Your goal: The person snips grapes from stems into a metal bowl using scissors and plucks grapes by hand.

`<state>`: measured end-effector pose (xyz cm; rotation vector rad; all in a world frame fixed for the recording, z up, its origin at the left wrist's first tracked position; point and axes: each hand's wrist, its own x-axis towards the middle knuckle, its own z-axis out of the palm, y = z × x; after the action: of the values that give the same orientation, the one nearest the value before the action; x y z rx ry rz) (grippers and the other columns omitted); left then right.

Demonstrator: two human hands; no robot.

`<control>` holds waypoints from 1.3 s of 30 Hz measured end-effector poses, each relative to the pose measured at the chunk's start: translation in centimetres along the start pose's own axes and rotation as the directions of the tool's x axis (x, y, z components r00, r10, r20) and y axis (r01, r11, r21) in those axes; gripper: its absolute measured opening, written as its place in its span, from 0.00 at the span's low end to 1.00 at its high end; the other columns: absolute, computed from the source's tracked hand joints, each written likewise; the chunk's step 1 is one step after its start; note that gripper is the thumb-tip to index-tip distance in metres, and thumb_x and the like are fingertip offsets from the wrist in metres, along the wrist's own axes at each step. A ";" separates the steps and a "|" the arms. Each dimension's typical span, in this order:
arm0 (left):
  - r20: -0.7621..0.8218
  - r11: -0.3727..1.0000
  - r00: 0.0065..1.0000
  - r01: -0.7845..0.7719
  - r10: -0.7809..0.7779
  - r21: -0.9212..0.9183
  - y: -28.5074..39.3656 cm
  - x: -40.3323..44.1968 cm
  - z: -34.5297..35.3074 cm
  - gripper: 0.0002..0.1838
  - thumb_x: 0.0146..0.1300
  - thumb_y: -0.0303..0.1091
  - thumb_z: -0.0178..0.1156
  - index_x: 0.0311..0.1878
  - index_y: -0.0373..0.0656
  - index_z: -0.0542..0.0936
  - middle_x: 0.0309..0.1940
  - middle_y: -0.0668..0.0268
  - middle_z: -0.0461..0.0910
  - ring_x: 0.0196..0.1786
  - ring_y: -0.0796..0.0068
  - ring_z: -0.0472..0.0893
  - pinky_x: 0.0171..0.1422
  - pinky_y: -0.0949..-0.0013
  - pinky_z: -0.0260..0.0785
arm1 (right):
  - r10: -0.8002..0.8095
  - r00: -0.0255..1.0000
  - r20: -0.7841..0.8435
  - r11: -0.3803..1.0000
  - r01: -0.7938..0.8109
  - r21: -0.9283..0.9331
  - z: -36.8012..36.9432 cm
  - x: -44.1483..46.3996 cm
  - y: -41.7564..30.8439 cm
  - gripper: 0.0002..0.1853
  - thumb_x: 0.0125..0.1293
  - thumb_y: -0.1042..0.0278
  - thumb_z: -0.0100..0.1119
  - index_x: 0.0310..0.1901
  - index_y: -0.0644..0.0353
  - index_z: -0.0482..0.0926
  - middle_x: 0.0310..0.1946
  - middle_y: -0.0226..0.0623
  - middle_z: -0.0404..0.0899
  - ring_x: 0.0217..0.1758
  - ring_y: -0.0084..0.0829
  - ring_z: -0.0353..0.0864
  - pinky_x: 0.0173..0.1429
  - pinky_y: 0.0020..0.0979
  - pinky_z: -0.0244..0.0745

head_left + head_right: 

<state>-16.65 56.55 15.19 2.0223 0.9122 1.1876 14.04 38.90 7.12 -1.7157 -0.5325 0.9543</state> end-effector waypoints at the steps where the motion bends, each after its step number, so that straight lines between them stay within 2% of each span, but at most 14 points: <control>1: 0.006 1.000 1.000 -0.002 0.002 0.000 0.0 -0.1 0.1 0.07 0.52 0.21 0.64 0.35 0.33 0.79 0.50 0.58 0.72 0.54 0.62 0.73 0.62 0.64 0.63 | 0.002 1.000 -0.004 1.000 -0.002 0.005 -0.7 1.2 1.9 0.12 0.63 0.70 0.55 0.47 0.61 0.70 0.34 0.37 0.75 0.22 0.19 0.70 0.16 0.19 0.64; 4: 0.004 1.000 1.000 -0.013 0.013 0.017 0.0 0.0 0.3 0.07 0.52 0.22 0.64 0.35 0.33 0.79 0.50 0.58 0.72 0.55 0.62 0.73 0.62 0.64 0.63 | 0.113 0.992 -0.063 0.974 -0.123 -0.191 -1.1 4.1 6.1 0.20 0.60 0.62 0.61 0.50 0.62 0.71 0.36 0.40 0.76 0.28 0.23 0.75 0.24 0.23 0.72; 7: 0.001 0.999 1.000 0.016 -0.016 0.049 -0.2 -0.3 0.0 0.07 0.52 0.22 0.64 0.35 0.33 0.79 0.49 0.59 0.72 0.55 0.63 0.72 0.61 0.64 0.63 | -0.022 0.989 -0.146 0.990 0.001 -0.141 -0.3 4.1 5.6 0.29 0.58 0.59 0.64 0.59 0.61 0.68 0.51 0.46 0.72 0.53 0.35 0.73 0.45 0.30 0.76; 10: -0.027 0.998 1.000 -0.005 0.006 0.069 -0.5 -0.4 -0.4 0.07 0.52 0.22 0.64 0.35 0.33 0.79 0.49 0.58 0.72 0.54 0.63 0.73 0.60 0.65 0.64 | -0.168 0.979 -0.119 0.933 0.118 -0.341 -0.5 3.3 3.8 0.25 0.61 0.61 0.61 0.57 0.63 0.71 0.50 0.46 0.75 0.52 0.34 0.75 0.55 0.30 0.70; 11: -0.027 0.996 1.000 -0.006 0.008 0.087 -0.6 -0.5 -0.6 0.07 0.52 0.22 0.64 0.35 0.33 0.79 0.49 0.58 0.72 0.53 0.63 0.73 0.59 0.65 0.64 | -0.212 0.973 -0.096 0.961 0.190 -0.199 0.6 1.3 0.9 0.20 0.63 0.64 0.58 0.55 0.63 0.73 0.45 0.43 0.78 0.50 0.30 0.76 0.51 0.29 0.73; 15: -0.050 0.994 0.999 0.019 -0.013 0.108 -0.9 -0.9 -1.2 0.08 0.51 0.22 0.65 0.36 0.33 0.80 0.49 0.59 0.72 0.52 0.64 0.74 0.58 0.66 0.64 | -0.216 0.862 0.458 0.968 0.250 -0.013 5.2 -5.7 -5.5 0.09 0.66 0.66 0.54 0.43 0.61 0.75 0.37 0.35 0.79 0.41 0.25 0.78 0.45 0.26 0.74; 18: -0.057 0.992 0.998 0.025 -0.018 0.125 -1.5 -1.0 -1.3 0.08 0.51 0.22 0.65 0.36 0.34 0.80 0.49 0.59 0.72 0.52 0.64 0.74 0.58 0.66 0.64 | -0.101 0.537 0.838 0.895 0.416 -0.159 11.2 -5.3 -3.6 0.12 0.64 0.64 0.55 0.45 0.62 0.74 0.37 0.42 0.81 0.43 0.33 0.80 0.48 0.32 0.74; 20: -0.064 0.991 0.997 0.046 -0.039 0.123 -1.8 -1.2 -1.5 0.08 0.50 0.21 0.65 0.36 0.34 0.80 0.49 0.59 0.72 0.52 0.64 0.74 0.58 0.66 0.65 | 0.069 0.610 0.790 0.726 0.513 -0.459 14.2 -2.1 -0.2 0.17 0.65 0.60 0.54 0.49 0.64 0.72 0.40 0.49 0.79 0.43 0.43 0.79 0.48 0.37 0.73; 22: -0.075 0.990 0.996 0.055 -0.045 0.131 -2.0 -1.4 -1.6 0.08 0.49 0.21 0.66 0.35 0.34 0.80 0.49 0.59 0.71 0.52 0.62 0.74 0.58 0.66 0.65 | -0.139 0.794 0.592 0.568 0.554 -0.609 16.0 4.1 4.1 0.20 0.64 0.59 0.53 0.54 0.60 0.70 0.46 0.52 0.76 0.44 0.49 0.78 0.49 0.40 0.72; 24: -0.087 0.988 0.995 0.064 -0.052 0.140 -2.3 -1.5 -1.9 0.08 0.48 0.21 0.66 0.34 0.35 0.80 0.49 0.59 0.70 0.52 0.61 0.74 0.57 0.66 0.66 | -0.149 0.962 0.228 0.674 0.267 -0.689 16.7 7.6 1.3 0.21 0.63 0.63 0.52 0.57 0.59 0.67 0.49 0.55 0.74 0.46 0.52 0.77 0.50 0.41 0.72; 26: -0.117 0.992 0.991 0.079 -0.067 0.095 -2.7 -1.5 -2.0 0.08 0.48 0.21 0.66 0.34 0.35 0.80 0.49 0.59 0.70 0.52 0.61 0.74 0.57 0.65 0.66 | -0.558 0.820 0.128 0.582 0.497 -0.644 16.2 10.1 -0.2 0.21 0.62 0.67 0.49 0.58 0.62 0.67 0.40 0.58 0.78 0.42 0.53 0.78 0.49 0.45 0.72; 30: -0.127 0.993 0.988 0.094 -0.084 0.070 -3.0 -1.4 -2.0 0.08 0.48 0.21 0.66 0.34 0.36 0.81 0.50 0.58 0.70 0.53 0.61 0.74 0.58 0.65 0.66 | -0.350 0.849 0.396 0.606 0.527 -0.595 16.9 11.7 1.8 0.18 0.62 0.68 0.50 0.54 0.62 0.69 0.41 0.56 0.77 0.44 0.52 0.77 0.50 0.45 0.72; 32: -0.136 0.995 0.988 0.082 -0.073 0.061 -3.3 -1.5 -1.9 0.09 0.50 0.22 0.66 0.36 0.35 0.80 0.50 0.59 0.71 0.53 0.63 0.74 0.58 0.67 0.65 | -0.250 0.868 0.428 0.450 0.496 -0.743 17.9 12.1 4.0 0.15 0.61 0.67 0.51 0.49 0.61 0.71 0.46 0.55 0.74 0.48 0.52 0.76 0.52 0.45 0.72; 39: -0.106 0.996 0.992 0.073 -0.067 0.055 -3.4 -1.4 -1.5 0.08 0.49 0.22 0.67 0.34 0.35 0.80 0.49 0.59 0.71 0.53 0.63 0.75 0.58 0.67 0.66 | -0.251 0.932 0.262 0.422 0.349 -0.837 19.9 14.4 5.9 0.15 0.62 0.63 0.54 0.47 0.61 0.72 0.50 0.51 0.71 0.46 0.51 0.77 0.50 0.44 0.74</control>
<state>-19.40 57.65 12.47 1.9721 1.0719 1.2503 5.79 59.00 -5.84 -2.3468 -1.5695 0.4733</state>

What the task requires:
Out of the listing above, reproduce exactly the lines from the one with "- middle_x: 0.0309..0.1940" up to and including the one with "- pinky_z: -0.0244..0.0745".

Result of the task:
  - middle_x: 0.0309..0.1940
  - middle_y: -0.0668..0.0268
  - middle_z: -0.0461..0.0910
  - ring_x: 0.0196..0.1786
  - ring_y: -0.0796..0.0068
  - ring_z: -0.0472..0.0893
  - pinky_x: 0.0171..0.1422
  - pinky_y: -0.0949..-0.0013
  - pinky_z: -0.0260..0.0785
arm1 (right):
  - r10: -0.8002..0.8095
  - r00: -0.0255..1.0000
  - r20: -0.7841..0.8435
  - r11: -0.3803..1.0000
  - r01: -0.7938..0.8109
  - r21: -0.9283..0.9331
  - z: -36.8012..36.9432 cm
  - x: -44.1483..46.3996 cm
  - y: -41.7564..30.8439 cm
  - gripper: 0.0002..0.1853
  - thumb_x: 0.0125..0.1293
  - thumb_y: -0.1042..0.0278
  - thumb_z: -0.0100..0.1119
  - index_x: 0.0310..0.1901
  - index_y: -0.0644..0.0353
  - index_z: -0.0482..0.0926
  - middle_x: 0.0310..0.1946
  - middle_y: -0.0226..0.0623
  - middle_z: -0.0404..0.0899
  - ring_x: 0.0217..0.1758
  - ring_y: -0.0084..0.0829
  - ring_z: -0.0353..0.0864
  - pinky_x: 0.0173..0.1429
  - pinky_y: 0.0020..0.0979
  - pinky_z: -0.0244..0.0745

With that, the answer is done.